Deux mineurs de 14 et 15 ans, interpellés et placés en garde à vue, ont été auditionnés mercredi.
«Aimé». Le spectre d’autres agressions similaires, s’étant produites récemment dans le même secteur, alimente les conversations. Quelques jours avant le meurtre sauvage du Grand-Synthois, une autre attaque avait été signalée à la police. Celle d’un homme de 39 ans, appâté par un rendez-vous intime pris sur un site de rencontres avant de se retrouver piégé par des individus armés de battes de base-ball qui auraient tenté de l’extorquer avant qu’il ne parvienne à s’enfuir sain et sauf. Les enquêteurs cherchent à savoir si les faits sont liés et s’il pourrait s’agir des mêmes auteurs.
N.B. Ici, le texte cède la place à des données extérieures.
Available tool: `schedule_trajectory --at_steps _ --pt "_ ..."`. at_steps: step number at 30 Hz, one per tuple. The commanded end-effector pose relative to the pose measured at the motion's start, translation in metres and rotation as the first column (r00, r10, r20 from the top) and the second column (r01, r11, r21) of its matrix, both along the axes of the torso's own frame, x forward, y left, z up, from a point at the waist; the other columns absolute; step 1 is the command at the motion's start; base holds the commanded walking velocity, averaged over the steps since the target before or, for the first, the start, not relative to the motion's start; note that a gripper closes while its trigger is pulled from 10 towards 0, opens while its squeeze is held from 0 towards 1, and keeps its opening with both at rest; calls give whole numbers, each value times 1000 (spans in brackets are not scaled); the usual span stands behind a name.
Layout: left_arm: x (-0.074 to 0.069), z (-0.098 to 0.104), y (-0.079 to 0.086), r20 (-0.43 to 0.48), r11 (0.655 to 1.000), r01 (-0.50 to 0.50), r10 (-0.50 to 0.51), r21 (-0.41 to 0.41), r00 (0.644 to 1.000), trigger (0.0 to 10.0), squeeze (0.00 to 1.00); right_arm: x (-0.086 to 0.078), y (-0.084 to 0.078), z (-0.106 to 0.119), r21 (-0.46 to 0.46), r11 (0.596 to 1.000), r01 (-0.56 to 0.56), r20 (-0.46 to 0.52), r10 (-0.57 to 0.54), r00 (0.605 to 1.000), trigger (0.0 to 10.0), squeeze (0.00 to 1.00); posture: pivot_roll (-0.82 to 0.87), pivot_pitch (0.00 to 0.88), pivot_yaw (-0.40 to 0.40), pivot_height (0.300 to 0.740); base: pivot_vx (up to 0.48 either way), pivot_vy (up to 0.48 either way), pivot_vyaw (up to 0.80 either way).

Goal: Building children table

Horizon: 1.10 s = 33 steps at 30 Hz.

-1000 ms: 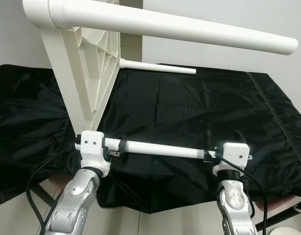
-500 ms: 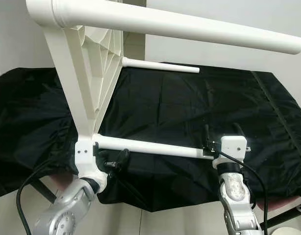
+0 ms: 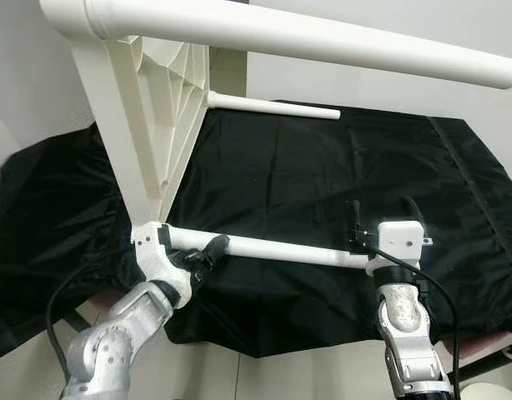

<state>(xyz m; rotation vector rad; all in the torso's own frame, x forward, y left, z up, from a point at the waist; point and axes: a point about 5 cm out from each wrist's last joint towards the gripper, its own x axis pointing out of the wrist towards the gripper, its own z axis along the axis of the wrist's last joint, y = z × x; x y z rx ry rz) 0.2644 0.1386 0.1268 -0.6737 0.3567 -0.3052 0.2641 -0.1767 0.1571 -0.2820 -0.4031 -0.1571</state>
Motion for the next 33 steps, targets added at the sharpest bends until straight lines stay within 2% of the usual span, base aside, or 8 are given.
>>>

«Ceux qui se sont rendus coupables de ce massacre devront répondre de leurs actes, quel que soit leur âge», a tonné Xavier Bertrand, jeudi matin, sur BFM TV. Pour le président des Hauts-de-France, «l’excuse de minorité ne doit plus être appliquée systématiquement». «Si on veut mettre un terme à ces massacres, parce que Philippe a visiblement été massacré, il faut des sanctions et des réponses qui soient dures», a-t-il affirmé, faisant référence à plusieurs autres affaires de violences perpétrées par des jeunes ces dernières semaines, comme celle de Shemseddine à ViryChâtillon (Essonne), tabassé à mort devant son collège. Sur les lieux de l’agression de Philippe C., à Grande-Synthe, les premières gerbes de fleurs ont été déposées. Une marche blanche est organisée ce vendredi à 11 heures devant le lycée du Noordover, où a été scolarisé le jeune homme qui «n’avait d’embrouilles avec personne». Quelqu’un «d’aimé», «qui rendait service à tout le monde», selon ses proches. La marche terminera sa course sur le lieu du drame, un parking près du Carrefour City, à deux pas de l’hôtel de ville.